Lumière MIFC 2024 - Le droit moral à la loupe
Le Marché international du Film classique s'est ouvert ce mardi 15 octobre sur une table ronde théorique et pratique autour du droit moral.
Présent systématiquement dans les clauses types des contrats de cession, le droit moral reste parfois méconnu des professionnels. "Il s'agit d'une création du droit français qui consacre le lien entre l'auteur et son œuvre. Le droit moral offre la protection la plus large possible à l'auteur. Il comprend un ensemble de prérogatives, distinctes des droits patrimoniaux, qui protègent les intérêts non économiques de l'auteur", résume Pascal Kamina, professeur des Universités au sein du master droit du cinéma, de l’audiovisuel et du multimédia de la Faculté de droit (Université Jean Moulin Lyon 3).
Le droit moral repose sur quatre prérogatives :
- Le droit de divulgation, un droit très puissant permettant à l'auteur de décider quand et comment l'œuvre sera divulguée au public,
- Le droit à la paternité, le droit d'être identifié en tant qu'auteur du film
- Le droit au respect de l'œuvre : le respect de l'intégrité (modifications, adaptations) mais également de l'esprit de l'œuvre (association contestables, contexte de l'exploitation)
- Le droit de retrait et de repentir : le droit de revenir sur un contrat de cession et de retirer l'œuvre du marché, ce droit est très rarement exercé car il impose des conditions d'indemnisation préalable
Ce droit moral est attaché à l'auteur (au sens de la loi française) et à leurs héritiers (ordre successoral normal pour le droit au respect et à la paternité, règles spécifiques pour la divulgation). Ce droit est perpétuel, incessible et discrétionnaire. A l'étranger, on constate une harmonisation très faible du droit moral qui s'avère y être peu contraignant.
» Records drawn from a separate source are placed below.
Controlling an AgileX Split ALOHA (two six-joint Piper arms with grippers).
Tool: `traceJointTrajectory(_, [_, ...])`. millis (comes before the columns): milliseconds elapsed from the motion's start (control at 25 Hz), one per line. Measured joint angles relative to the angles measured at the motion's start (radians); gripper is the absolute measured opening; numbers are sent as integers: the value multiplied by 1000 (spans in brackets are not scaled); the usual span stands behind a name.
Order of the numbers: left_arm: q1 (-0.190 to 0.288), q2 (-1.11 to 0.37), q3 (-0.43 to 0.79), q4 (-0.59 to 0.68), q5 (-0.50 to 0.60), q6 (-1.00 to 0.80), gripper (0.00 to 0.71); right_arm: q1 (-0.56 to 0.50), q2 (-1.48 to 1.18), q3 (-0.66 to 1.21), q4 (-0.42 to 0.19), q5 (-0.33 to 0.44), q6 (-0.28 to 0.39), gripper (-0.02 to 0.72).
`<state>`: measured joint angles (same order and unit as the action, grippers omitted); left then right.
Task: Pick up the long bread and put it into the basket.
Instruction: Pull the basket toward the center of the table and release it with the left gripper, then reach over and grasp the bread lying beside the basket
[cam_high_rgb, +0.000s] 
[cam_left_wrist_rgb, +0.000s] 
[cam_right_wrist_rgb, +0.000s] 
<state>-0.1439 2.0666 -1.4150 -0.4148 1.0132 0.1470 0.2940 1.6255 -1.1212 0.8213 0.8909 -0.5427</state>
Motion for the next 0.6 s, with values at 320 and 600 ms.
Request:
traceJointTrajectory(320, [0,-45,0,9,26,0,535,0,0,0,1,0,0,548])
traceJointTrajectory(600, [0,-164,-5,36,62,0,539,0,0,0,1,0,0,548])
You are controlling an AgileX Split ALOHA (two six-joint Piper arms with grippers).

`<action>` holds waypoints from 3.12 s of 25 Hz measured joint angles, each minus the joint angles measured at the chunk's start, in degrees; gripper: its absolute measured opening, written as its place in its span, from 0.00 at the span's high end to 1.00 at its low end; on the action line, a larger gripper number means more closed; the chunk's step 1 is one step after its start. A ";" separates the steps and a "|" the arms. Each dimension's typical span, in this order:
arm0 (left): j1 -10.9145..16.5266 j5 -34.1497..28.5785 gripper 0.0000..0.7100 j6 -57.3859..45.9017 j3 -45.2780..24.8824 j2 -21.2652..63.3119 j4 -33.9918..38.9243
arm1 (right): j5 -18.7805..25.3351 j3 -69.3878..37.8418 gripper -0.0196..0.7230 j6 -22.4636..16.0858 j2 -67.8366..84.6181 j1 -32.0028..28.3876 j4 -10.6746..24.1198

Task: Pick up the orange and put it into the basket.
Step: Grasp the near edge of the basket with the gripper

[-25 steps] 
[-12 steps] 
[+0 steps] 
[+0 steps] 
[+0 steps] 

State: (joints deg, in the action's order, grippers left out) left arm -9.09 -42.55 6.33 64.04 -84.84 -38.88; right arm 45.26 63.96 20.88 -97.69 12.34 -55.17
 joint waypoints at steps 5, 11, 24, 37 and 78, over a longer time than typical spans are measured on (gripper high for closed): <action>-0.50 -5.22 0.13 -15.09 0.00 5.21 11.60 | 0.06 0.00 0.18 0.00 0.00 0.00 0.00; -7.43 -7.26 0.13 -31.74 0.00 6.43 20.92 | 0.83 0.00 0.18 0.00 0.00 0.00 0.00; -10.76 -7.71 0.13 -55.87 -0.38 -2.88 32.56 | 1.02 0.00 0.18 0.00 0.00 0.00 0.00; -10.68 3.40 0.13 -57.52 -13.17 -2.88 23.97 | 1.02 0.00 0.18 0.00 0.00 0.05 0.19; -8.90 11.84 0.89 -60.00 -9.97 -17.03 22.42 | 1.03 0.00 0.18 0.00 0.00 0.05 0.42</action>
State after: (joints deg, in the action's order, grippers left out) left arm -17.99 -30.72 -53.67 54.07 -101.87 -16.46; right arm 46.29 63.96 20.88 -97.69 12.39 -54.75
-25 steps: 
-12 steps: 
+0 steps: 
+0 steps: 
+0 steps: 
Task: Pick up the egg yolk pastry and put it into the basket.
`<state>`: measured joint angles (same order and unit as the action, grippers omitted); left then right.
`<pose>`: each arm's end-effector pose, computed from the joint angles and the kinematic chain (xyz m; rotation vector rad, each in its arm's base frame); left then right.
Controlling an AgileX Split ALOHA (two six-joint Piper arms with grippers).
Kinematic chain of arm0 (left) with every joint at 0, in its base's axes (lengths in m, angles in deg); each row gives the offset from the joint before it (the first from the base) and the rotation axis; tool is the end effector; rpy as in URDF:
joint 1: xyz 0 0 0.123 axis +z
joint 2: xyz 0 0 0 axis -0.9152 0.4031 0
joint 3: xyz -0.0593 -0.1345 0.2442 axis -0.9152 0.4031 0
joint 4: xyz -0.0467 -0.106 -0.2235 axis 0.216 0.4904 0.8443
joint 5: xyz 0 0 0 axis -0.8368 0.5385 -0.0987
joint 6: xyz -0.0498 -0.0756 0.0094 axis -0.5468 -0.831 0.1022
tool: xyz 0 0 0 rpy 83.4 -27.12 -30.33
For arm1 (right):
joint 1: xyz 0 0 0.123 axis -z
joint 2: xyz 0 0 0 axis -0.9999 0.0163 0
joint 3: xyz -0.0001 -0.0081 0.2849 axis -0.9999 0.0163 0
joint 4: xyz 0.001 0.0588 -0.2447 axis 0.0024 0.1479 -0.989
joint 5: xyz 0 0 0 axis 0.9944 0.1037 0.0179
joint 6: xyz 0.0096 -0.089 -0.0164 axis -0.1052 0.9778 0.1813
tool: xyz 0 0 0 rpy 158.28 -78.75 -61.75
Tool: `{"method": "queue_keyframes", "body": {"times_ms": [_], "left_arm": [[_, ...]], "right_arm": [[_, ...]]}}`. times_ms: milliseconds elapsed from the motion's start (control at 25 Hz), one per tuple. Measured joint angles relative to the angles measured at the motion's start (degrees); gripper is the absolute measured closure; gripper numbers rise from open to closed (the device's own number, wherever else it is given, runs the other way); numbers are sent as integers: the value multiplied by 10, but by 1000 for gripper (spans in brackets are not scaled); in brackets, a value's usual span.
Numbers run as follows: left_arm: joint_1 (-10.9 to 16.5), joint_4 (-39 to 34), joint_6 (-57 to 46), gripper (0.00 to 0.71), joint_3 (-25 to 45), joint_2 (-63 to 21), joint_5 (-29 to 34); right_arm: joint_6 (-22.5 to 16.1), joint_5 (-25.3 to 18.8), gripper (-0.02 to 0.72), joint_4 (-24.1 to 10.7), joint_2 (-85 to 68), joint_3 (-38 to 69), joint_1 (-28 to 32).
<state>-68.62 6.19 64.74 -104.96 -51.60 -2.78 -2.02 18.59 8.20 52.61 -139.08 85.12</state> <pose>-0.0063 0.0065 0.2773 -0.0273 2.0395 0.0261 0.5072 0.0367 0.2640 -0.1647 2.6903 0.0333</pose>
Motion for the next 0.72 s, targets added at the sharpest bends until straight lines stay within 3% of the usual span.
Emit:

L'ensemble des intervenants se rejoignent sur le fait que la jurisprudence française a actuellement tendance à rogner le droit moral notamment sur l'aspect discrétionnaire et le fait d'utiliser l'extrait d'une œuvre par exemple. "Les droits tels qu'on les exerce et la façon dont on les exerce", résume Isabelle Meunier, responsable du service de négociation des contrats de production audiovisuelle, au sein de la direction des affaires juridiques et des contrats audiovisuels de la SACD.
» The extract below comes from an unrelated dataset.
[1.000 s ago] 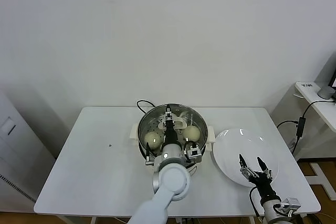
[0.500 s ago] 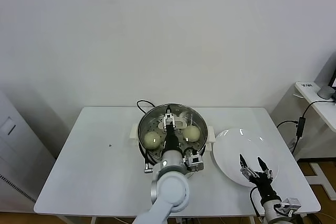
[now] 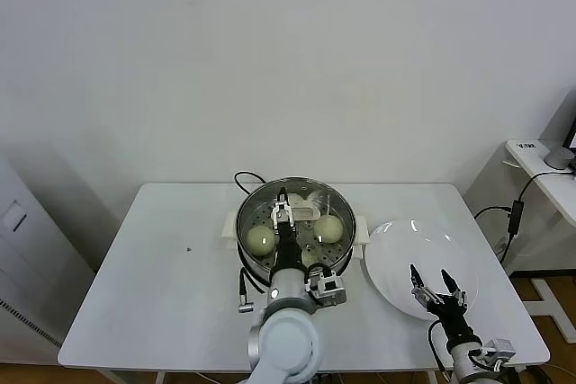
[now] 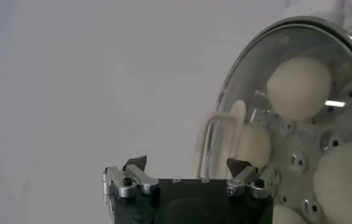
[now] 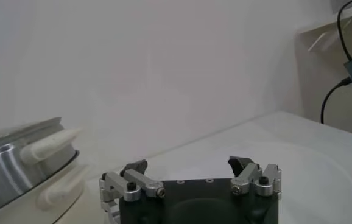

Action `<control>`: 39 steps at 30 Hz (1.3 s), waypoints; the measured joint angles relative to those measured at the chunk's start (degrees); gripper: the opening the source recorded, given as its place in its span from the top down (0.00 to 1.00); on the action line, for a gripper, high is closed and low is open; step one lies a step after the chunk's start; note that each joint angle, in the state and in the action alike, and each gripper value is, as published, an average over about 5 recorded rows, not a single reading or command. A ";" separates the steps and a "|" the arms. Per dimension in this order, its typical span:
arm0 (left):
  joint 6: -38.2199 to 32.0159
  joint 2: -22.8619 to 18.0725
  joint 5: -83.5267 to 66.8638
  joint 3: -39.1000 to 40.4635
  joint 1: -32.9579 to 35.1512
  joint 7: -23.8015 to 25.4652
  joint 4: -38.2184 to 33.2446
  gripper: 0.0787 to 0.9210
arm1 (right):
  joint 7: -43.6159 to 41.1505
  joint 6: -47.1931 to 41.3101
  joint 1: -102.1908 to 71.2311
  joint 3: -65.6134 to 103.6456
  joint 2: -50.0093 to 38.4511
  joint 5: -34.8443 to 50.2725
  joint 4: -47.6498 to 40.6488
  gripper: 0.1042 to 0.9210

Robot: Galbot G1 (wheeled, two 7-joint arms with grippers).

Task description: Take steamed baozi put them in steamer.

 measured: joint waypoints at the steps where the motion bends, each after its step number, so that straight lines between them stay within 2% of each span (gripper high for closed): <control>1: 0.00 0.00 0.10 -0.09 0.40 -0.03 -0.60 0.12 | -0.04 0.02 -0.01 -0.06 0.05 -0.03 -0.02 0.12; 9: 0.00 -0.09 -0.36 -2.12 3.58 -1.39 -4.78 0.12 | -0.67 0.36 -0.73 -0.93 0.60 -0.29 0.63 0.12; 15: 0.00 -0.15 -6.47 -7.65 5.86 -3.33 -8.56 0.12 | -1.59 1.04 -1.74 -1.50 0.63 -0.58 2.20 0.12; 22: 0.00 -0.12 -22.60 -18.32 9.07 -6.79 -13.57 0.12 | -2.06 1.52 -3.37 -1.69 0.45 -1.58 5.41 0.12; 28: -0.69 1.58 -41.72 -28.93 12.94 -10.00 -14.56 0.12 | -1.68 1.11 -5.39 -2.30 -0.07 -2.92 8.49 0.12; 33: -7.36 2.93 -56.41 -34.85 17.56 -14.51 -14.00 0.12 | -1.01 1.47 -7.07 -2.54 0.10 -3.44 10.14 0.12; 39: -23.16 3.38 -68.61 -38.62 23.64 -20.17 -13.58 0.12 | 0.22 1.96 -9.20 -2.91 0.27 -3.74 11.87 0.12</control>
Après la théorie, place à la pratique, Ellen Schafer, directrice de l'exploitation des catalogues Argos Films/Cité Films, a présenté plusieurs cas d'usage où le droit moral intervient. Cela peut être le cas dans le cas d'une restauration où les intentions d'origine peuvent être un enjeu, nécessitant d'impliquer très en amont les ayants droits. Les modalités de diffusion d'une œuvre sont également au cœur de ce droit moral. "De nombreuses plateformes comme Netflix exigent aujourd'hui le sous-titrage des œuvres. Or pour Les ailes du désir, Wim Wenders défend l'approche selon laquelle le fait de ne pas savoir tout ce qui est dit fait partie de l'œuvre en elle-même", raconte Ellen Schafer. Les nouvelles formes de censure peuvent également être un obstacle au droit moral. D'autres enjeux peuvent apparaître impliquant le droit moral comme la déclinaison de l'œuvre sous un format spécifique ou la mise en place d'un ciné-concert.
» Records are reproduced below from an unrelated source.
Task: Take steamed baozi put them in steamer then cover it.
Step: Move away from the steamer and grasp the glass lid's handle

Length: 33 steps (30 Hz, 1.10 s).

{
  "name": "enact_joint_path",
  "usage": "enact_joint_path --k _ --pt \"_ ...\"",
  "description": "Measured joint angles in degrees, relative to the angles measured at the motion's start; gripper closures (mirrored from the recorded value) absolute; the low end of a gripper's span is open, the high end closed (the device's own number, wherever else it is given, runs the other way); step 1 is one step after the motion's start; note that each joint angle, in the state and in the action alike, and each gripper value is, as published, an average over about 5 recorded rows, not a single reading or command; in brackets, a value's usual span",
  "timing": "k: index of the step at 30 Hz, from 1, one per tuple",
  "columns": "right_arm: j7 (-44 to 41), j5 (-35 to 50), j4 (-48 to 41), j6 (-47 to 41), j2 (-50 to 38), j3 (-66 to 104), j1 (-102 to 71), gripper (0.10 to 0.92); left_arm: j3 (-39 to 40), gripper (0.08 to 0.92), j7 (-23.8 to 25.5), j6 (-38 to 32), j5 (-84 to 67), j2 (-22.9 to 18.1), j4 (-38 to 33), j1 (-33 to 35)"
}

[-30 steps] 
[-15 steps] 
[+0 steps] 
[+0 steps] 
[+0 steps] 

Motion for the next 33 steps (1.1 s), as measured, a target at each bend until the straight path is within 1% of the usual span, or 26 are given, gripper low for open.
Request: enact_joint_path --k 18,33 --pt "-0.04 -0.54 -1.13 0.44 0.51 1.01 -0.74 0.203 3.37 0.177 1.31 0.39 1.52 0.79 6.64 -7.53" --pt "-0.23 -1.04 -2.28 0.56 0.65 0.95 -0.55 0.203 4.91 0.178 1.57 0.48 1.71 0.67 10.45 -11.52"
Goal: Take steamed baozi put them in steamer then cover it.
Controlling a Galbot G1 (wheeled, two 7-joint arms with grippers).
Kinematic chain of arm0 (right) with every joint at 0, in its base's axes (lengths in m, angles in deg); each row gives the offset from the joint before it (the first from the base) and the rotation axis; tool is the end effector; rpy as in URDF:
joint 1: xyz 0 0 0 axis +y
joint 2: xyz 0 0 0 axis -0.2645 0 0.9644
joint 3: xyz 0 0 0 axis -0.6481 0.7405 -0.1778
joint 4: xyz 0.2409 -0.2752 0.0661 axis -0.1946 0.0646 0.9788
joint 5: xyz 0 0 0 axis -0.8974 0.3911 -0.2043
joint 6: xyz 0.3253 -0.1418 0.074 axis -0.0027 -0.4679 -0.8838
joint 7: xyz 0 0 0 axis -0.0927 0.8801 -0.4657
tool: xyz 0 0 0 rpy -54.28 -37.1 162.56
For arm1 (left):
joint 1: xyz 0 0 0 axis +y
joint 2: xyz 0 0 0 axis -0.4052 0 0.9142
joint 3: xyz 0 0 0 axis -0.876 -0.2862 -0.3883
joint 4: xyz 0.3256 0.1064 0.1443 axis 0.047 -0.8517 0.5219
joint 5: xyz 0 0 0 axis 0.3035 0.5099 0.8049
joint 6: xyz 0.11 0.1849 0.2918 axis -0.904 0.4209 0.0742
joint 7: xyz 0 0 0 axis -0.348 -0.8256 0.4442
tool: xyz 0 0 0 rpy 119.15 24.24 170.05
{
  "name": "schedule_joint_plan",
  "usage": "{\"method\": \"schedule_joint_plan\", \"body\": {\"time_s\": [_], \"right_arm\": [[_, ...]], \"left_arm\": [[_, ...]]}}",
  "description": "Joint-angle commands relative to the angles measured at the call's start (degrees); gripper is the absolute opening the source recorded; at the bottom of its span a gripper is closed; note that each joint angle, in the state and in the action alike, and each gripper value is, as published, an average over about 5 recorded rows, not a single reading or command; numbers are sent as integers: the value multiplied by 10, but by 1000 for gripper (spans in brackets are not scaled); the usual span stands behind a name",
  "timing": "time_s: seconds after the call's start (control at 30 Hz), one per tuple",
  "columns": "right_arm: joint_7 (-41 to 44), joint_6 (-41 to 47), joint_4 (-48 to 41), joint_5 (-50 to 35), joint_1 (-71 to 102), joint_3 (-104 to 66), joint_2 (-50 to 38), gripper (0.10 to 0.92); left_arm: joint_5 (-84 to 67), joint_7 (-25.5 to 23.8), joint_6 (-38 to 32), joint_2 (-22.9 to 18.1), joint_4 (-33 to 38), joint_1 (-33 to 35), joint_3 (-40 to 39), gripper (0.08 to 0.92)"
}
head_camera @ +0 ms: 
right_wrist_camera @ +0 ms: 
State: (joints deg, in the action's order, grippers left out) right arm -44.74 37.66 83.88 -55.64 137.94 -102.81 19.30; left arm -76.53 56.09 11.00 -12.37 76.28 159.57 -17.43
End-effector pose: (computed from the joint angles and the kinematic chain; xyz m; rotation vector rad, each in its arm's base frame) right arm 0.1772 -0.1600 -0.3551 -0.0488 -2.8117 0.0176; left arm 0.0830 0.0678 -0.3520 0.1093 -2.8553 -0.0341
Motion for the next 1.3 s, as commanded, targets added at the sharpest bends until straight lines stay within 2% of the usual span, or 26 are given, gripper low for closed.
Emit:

Après le point de vue de l'éditeur/distributeur, la partie ayant droit s'est exprimée à travers Nicolas Pagnol, président du fonds de dotation Marcel-Pagnol et représentant de la succession de Marcel Pagnol. "Dans la réalité, le droit moral peut être très difficile à défendre pour un ayant droit", déclare Nicolas Pagnol soulignant les impératifs financiers que le producteur et le distributeur peuvent avoir. Très souvent, des arrangements sont nécessaires afin que le projet soit faisable, "notamment dans le domaine cinématographique où l'ayant droit à une moindre emprise". En au-delà du contrat liant l'auteur au producteur, la chaîne TV, déterminante dans le financement de l'œuvre, a souvent son mot à dire sur le choix du casting, pouvant aller à l'encontre de la volonté de l'ayant droit. "Pour beaucoup de professionnels, l'ayant droit est un peu le caillou dans la chaussure d'un projet. La relation entre l'ayant droit, le producteur et le distributeur passe avant tout par la confiance."
Nicolas Pagnol est également revenu sur la découverte de bobines de La prière aux étoiles, un film inachevé de Marcel Pagnol. Il était ici question de droit de divulgation sur la mise en scène de l'œuvre, le scénario ayant déjà été publié. L'ayant droit a ici autorisé sans souci la diffusion du film "qui occupe un intérêt historique dans le cadre de l'Occupation. L'œuvre n'avait par ailleurs rien à voir avec ce que Marcel Pagnol pouvait faire. Elle présentait donc un intérêt certain pour tous les passionnés de cinéma".